[TRY IT] Would you please transcribe exactly the lines from the one containing "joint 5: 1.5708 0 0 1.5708" through the end of the material below, and only those?

[SUPPLIED MATERIAL]

+++++

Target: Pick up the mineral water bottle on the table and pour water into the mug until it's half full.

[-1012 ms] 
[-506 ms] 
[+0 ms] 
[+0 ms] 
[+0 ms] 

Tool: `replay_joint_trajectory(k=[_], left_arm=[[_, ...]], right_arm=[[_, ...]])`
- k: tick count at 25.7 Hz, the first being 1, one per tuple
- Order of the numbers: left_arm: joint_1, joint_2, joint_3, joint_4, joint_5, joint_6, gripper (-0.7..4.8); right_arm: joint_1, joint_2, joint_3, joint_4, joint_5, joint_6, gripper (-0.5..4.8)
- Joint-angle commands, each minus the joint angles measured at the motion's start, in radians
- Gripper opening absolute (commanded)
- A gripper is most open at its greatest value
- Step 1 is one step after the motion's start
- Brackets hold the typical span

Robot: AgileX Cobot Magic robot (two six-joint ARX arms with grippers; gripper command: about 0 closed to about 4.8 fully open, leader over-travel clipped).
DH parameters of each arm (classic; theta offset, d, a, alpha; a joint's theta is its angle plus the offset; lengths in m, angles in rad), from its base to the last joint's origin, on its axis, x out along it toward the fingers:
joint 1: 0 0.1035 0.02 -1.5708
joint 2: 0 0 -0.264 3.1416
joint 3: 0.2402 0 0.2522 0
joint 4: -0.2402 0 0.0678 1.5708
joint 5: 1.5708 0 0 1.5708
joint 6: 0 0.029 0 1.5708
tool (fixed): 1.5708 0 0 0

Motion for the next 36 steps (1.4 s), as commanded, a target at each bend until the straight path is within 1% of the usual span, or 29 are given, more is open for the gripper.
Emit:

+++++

[FINAL ANSWER]
joint 5: 1.5708 0 0 1.5708
joint 6: 0 0.029 0 1.5708
tool (fixed): 1.5708 0 0 0

Motion for the next 36 steps (1.4 s), as commanded, a target at each bend until the straight path is within 1% of the usual span, or 29 are given, more is open for the gripper.
Emit:

The output is finished.